## Directions for this task
Below are the entries. Transcribe exactly the lines from the one with "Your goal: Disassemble" through the one with "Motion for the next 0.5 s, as", ends included, and leave out all others.
________________
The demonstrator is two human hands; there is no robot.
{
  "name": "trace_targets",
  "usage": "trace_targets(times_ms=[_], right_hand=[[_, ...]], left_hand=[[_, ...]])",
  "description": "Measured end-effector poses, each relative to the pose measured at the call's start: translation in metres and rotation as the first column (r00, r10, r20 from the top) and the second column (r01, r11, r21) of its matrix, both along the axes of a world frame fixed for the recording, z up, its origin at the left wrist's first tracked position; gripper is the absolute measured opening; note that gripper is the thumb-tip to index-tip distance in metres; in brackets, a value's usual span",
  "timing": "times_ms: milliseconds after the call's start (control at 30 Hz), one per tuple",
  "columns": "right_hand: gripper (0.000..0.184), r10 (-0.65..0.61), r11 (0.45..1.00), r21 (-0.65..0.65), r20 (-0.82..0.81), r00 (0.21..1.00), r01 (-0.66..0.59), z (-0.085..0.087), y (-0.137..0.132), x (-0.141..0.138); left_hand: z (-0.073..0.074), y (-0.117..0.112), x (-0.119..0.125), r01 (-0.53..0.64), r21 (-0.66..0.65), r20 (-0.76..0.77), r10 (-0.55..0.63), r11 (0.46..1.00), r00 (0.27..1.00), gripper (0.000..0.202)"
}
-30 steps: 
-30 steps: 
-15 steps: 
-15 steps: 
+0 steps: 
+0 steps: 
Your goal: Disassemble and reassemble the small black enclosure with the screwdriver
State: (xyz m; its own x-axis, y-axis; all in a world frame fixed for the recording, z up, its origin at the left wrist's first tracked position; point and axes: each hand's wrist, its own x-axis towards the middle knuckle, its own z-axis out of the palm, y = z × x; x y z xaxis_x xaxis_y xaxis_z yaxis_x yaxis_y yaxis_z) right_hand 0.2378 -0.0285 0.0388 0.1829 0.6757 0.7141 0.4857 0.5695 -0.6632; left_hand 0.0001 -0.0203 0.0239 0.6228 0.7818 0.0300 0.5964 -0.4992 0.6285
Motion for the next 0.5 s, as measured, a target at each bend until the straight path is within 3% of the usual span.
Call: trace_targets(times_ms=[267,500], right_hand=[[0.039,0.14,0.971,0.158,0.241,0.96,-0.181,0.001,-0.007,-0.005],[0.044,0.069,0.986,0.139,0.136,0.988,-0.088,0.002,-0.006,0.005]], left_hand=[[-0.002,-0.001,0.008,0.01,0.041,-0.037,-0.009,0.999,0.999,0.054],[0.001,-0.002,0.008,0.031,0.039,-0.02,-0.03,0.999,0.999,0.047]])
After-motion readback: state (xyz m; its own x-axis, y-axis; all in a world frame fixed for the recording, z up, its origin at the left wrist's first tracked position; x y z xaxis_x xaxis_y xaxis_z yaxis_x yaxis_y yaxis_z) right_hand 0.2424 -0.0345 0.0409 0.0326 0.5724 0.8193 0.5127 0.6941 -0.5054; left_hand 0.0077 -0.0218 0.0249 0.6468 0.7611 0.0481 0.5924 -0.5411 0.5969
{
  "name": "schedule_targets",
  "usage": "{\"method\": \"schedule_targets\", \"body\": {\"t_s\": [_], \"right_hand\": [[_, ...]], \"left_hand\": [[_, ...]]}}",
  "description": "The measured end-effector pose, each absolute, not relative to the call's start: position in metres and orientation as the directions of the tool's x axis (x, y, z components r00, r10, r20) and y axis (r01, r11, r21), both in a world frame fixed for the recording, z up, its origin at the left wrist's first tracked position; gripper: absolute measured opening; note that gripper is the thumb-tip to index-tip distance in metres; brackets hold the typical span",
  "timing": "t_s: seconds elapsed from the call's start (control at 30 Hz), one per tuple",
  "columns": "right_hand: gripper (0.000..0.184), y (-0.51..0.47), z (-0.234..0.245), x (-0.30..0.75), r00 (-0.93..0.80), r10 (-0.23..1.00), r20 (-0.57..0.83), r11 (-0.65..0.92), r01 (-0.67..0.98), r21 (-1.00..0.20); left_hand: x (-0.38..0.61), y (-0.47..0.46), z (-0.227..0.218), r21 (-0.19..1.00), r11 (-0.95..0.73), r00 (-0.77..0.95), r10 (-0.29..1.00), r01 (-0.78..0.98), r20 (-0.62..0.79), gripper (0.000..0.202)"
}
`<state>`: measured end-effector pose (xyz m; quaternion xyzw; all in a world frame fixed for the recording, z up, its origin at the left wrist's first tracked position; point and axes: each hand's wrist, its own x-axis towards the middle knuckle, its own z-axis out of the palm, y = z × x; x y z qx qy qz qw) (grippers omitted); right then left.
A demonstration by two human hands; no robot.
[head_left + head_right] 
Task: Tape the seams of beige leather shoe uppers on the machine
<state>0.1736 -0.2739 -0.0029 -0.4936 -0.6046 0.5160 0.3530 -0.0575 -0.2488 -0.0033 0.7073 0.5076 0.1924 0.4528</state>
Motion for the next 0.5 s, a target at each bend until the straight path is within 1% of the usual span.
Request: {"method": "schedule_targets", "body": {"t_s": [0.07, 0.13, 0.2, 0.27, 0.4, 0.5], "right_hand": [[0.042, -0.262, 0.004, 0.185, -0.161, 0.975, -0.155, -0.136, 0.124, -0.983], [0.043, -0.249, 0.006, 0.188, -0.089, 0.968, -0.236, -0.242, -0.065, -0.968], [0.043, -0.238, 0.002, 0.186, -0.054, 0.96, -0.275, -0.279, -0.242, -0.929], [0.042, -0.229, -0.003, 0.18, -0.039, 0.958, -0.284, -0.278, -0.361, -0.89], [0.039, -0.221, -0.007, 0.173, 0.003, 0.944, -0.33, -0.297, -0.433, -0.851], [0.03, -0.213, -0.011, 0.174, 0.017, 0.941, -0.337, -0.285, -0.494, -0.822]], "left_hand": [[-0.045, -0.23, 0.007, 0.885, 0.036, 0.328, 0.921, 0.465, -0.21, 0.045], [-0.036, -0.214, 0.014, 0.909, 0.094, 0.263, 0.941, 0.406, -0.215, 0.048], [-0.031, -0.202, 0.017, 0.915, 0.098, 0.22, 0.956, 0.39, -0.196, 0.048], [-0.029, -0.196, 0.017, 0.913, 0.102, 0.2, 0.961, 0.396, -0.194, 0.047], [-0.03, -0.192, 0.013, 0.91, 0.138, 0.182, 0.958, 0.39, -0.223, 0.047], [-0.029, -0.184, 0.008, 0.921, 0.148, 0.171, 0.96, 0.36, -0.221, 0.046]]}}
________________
## Completed exercise
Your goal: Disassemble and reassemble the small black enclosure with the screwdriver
State: (xyz m; its own x-axis, y-axis; all in a world frame fixed for the recording, z up, its origin at the left wrist's first tracked position; point and axes: each hand's wrist, its own x-axis towards the middle knuckle, its own z-axis out of the palm, y = z × x; x y z xaxis_x xaxis_y xaxis_z yaxis_x yaxis_y yaxis_z) right_hand 0.2378 -0.0285 0.0388 0.1829 0.6757 0.7141 0.4857 0.5695 -0.6632; left_hand 0.0001 -0.0203 0.0239 0.6228 0.7818 0.0300 0.5964 -0.4992 0.6285
Motion for the next 0.5 s, as measured, a target at each bend until the straight path is within 3% of the usual span.

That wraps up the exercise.